「・・・・・・・・・」
「・・・やられちゃったね。」
伊東は苦笑して、ステージに向かって目を眇める板谷を見た。
「凄いですね。思ってたのの5倍は仕上がってましたよ。」
「うん。どこをとっても申し分ない・・・中学生じゃ、今のところぶっちぎりじゃないかな。」
後続がちょっと可哀想、という伊東の呟きには松岡も同意した。あれの後にやれって、相当の心理的負荷をかけられる。
「ツクヨミってとこも、僕はいい感じだと思ったんですけど。」
「俺もそれは思ったよ。競るならあそことになるだろうし、演奏技術の点だけとって話をするならーーー・・・」
なんて伊東と松岡が話している傍ら、板谷はただステージをじっと見ていた。
演奏は素晴らしかった。文句なく素晴らしかった、それは間違いない。
ただ、板谷は途中から飲まれていたのだ。
ーーーー羨ましい。
どうして自分はこんな所に立ってるんだろう。
どうしてあそこに行けないんだろう。
どうして。どうして。どうして。
・・・今更になって気づくなんて。
「・・・捨てちまったものは、でかかったな。」
本当は捨てたくなんてなかったけど。
でも根が真面目な板谷は自分の振る舞いをして、捨てなかった人間の行動とは言えなかった。
本当に捨てたくなかったのなら、もっとしがみつけてたんじゃないか?心のどこかで、自分も諦めてたんじゃないのか?

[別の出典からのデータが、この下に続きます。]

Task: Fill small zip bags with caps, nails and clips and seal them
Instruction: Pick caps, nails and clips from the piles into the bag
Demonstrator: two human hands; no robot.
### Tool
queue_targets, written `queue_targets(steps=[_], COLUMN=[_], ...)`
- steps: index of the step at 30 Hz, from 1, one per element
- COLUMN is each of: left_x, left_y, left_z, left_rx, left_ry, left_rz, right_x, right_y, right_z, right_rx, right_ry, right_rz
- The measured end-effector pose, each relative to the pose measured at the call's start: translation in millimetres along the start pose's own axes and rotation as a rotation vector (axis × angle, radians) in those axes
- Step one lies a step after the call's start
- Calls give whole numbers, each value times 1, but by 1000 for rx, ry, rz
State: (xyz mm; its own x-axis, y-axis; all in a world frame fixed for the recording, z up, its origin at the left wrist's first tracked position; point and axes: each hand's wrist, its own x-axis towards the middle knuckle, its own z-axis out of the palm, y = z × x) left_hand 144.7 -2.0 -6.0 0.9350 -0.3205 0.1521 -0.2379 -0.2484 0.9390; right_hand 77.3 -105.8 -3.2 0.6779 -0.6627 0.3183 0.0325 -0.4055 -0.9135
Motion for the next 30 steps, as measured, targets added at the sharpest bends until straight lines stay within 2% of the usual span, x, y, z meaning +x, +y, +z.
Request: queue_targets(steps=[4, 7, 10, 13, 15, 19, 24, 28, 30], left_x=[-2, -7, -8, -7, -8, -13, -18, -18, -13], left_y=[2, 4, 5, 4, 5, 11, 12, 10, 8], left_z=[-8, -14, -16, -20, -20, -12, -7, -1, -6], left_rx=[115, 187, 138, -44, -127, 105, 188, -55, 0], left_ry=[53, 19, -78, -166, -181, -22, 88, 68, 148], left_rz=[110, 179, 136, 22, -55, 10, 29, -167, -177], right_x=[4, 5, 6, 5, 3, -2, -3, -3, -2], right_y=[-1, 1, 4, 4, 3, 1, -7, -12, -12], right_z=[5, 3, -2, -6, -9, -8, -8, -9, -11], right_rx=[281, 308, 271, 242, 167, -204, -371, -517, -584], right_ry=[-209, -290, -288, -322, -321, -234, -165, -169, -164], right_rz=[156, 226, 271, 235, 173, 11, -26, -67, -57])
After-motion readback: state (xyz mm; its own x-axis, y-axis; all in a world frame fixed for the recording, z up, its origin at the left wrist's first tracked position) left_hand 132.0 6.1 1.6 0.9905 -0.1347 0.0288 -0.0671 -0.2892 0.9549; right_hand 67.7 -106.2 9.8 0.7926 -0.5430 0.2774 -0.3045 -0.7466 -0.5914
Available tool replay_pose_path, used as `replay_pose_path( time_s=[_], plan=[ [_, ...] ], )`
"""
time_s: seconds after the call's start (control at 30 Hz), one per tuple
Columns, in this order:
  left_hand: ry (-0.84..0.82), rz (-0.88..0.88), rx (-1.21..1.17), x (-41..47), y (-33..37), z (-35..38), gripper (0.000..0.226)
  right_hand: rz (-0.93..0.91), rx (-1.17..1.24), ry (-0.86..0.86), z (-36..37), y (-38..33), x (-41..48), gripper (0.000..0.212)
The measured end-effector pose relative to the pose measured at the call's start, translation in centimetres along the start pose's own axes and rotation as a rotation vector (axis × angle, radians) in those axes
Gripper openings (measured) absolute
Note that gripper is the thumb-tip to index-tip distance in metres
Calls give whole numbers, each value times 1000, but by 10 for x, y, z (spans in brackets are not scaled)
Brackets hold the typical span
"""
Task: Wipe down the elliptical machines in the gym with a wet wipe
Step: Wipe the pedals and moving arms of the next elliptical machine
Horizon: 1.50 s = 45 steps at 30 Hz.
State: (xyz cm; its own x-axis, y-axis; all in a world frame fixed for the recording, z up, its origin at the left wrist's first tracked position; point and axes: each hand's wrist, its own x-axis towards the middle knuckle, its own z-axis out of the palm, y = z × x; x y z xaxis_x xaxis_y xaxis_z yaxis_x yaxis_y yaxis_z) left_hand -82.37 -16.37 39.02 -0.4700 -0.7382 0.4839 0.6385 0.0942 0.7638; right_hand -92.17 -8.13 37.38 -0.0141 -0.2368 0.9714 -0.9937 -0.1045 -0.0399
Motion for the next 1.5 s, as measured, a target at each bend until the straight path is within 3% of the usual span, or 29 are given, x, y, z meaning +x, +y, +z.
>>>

心の奥の方にしまい込んで蓋を糊付けして、絶対に見ないようにしていたその感情が、今ビードロズの演奏によって糊を剥がされて心の其処ら中に散らかされてしまった。
もう。もう大学4年なのに。
内定も貰ってるのに。伊東はもう働いてるのに。
いよいよ時間が無くなっていくという今になって、こんな目に遭うなんて。
ステージを睨み続ける板谷に、伊東と松岡は顔を見合わせた。
「・・・・・・」
「・・・・・・」
今板谷が何考えてるのかくらいわかる。長い付き合いだもん。
でもそれに対して、自分たちが何が言えるのか。
伊藤と松岡にはそれがわからなかった。
「やばい・・・・」
「かっこいい・・・やばい・・・・」
その頃謙也と一氏は、正に語彙力を失くした状態となってステージをぼーっと見つめていた。
「ほんまに出来るんか、俺らがあんなん・・・」
「いや、あれは無理やろ。あれは今までの練習あっての事なのであって、俺らみたいなズブの素人がなんぼ気合い入れて練習しても、数か月であれに持っていくんは無理や。」
テニスや漫才と同じ。
上手くなるには時間がいる。その時間が自分たちには足りない。もう半年もしないうちに、文化祭はやってくる。
でも、完成形が見えた。
全くの手探りだった状態から視界が開けて、ゴールが見えた。後は時間の限りそこへ向かって走っていくだけ。それがわかっただけでも収穫は大きい。
が。
それはそれとして。
「・・・バンドのステージ見に来といて、こんなん言うのもなんなんやけど。」
「・・・テニスしたない?」
「したい!わかるで、今めっちゃテニスしたいわ!」
「俺もや!」
これを正しく、触発されたとでも言うのだろう。
同学年の友達が、今まさに花開いてひのき舞台で立派にやっているその姿。
自分も。自分だって。そういう気持ちが心の奥からふつふつと沸いてくる。
「・・・こんなにテニスしたいて思うのんが、そもそも俺は久しぶりかもしれへん。」
「さ、さよか!それはほんまに良かったわ、俺も嬉しいで!」
明るい笑顔の中にホッとした安堵の色が混じっているのを感じて、一氏は苦笑した。
「堪忍な、忍足。ほんまに最近、何や気遣わせてもうて。」
「何言うてんねん、ええんやで!そんなんチームメイトやねんから、当たり前っちゅー話や!な!」
ばしばし背中を叩いてくる謙也。
チームメイト。その単語の響きも実は今の一氏にはちょっと別な意味の響きを持って聞こえているが、それでも気持ちが沈まない程度には一氏は明るくなってきていた。
「よし、ほんなら差し入れ今度こそ渡しに行こか!」
「せやな。どっち居るんやろ、あっち?か?」
「まあ取りあえず行ったらわかるわ!」
立ち止まって考えるのは性に合わない。
謙也は一氏を引っ張って歩き出した。